Items listed in a dataset:
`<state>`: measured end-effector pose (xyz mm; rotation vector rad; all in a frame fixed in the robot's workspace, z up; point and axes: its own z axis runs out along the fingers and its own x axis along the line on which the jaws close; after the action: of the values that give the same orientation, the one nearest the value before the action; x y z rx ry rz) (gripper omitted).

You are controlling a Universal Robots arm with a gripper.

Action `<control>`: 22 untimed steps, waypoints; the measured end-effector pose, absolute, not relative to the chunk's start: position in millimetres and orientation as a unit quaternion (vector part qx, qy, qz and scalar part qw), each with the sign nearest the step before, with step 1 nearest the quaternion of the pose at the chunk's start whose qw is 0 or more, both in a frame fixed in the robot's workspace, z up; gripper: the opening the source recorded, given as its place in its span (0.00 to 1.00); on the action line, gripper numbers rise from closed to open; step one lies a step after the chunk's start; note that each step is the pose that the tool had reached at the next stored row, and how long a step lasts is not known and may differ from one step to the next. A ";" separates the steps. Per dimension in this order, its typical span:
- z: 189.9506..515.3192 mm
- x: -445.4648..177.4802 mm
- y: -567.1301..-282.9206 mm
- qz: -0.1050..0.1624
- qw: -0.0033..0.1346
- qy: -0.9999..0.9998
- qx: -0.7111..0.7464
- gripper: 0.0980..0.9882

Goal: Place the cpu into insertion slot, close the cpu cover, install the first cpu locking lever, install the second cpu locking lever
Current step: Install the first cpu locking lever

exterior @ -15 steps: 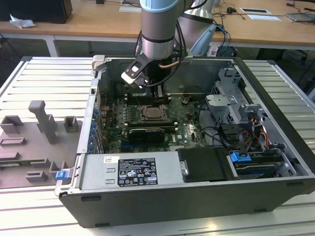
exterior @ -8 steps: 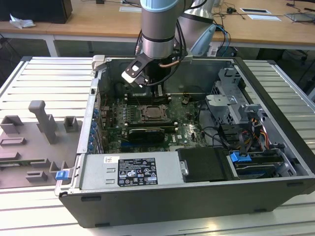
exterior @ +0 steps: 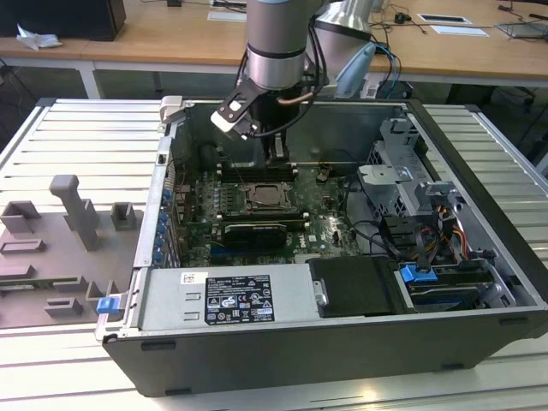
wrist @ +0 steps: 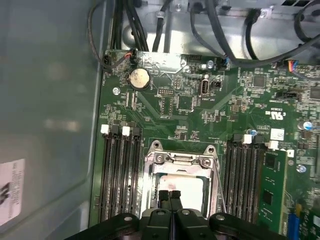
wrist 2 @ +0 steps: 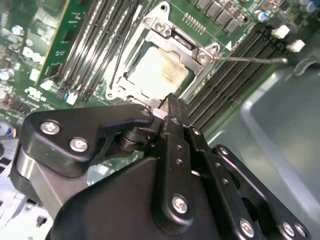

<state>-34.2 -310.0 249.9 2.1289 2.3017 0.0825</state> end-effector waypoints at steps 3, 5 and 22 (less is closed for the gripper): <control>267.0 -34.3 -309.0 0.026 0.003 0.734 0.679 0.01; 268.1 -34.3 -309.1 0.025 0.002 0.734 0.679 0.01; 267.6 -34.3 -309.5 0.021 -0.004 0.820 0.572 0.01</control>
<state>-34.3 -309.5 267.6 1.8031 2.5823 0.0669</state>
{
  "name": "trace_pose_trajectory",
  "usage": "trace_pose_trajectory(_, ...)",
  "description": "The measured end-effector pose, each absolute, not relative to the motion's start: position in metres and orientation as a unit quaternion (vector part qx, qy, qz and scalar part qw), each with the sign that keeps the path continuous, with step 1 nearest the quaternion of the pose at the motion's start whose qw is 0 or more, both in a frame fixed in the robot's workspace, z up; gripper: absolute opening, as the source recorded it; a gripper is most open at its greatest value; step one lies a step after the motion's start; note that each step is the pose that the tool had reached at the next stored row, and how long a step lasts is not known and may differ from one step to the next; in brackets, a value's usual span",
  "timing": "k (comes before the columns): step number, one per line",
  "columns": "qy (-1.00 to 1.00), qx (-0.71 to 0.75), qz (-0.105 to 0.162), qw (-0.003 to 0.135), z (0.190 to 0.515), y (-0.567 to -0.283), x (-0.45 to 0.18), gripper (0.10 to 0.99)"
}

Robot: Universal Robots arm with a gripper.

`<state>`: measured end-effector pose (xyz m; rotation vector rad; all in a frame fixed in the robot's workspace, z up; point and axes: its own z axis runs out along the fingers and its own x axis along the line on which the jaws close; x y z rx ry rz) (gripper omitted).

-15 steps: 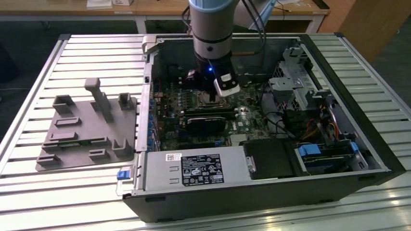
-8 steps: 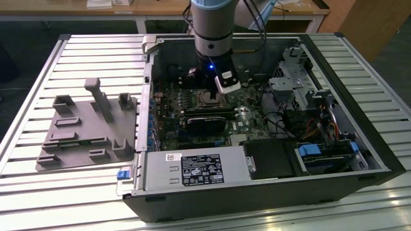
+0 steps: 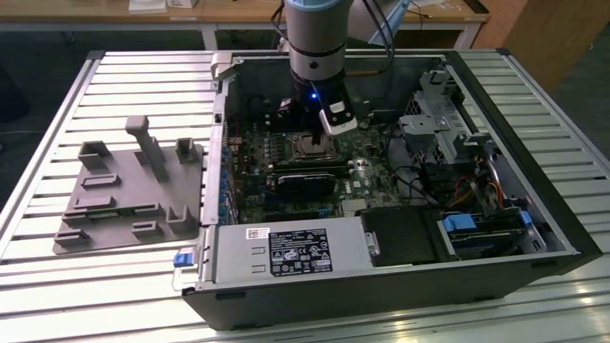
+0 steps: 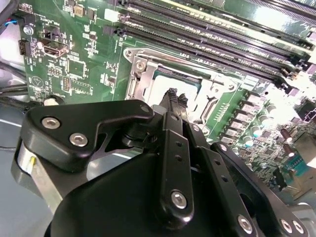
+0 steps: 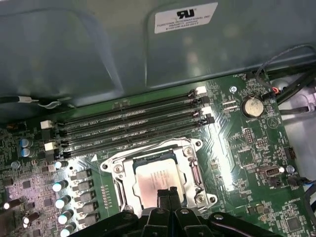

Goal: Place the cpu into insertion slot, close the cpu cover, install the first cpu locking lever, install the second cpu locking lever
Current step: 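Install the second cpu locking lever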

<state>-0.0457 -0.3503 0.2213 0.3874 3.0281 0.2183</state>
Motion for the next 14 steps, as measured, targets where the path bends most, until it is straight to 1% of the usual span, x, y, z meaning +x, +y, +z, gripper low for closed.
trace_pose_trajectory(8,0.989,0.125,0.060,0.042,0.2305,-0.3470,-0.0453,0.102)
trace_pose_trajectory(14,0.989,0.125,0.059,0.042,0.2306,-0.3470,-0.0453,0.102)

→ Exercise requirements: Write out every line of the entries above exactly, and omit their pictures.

→ Reply:
`<state>`: measured end-effector pose (xyz mm; rotation vector rad; all in a frame fixed in the robot's workspace, z up; point and axes: its own z axis runs out along the fingers and its own x axis along the line on which the jaws close; after the action: of the values that give the same orientation, the one nearest the value before the action; x y z rx ry rz) (gripper omitted).

You are controlling a Universal Robots arm with a gripper.

Action `<control>`: 22 untimed steps, waypoints; the measured end-effector pose, absolute, not relative to the chunk's start: position in millimetres and orientation as a unit quaternion (vector part qx, qy, qz and scalar part qw), each with the sign nearest the step before, with step 1 nearest the quaternion of the pose at the chunk's start whose qw is 0 or more, both in a frame fixed in the robot's workspace, z up; gripper: the opening the source recorded, given as its place in its span (0.00 to 1.00); on the action line, gripper numbers rise from closed to open; step one lies a step after the chunk's start; note that each step is the pose that the tool had reached at the next stored row, and how long a step lasts is not known and may differ from one step to the next. A ";" separates the steps. Per dimension in this order, its typical span:
- z: 189.9506..515.3192 mm
- x: -445.4648..177.4802 mm
- y: -567.1301..-282.9206 mm
- qz: -0.1050..0.1624
- qw: -0.0033..0.1346
- qy: -0.9999..0.9998
- qx: -0.7111..0.7464
- gripper: 0.0980..0.9882

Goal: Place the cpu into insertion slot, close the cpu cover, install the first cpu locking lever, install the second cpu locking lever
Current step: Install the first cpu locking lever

exterior @ -15 steps: 
exterior @ -8 steps: 
exterior @ +0 steps: 
wrist @ +0 steps: 
wrist 2 @ +0 steps: 

<state>-34.2 -310.0 249.9 2.1289 2.3017 0.0825</state> end-effector waypoints at steps 3, 5 and 22 (less is closed for the gripper): <control>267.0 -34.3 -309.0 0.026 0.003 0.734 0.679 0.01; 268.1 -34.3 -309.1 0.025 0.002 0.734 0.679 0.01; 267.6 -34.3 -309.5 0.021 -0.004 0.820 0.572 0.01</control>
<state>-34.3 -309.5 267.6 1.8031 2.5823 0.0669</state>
{
  "name": "trace_pose_trajectory",
  "usage": "trace_pose_trajectory(_, ...)",
  "description": "The measured end-effector pose, each absolute, not relative to the motion's start: position in metres and orientation as a unit quaternion (vector part qx, qy, qz and scalar part qw), each with the sign that keeps the path continuous, with step 1 nearest the quaternion of the pose at the motion's start whose qw is 0 or more, both in a frame fixed in the robot's workspace, z up; gripper: absolute opening, as the source recorded it; a gripper is most open at its greatest value; step one lies a step after the motion's start; note that each step is the pose that the tool had reached at the next stored row, and how long a step lasts is not known and may differ from one step to the next; in brackets, a value's usual span",
  "timing": "k (comes before the columns): step number, one per line",
  "columns": "qy (-1.00 to 1.00), qx (-0.71 to 0.75), qz (-0.105 to 0.162), qw (-0.003 to 0.135), z (0.190 to 0.515), y (-0.567 to -0.283), x (-0.45 to 0.18), gripper (0.10 to 0.99)"
}

Robot: Universal Robots arm with a gripper.

`<state>`: measured end-effector pose (xyz m; rotation vector rad; all in a frame fixed in the robot's workspace, z up; point and axes: its own z axis runs out along the fingers and its own x axis along the line on which the jaws close; x y z rx ry rz) (gripper omitted).

-15 steps: 
-8 steps: 
+0 steps: 
+0 steps: 
+0 steps: 

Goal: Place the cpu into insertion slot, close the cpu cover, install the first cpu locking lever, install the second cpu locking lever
Current step: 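Install the second cpu locking lever
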
<state>-0.0457 -0.3503 0.2213 0.3874 3.0281 0.2183</state>
Motion for the next 14 steps, as measured, targets where the path bends most, until it is straight to 1% of the usual span, x, y, z meaning +x, +y, +z, gripper low for closed.
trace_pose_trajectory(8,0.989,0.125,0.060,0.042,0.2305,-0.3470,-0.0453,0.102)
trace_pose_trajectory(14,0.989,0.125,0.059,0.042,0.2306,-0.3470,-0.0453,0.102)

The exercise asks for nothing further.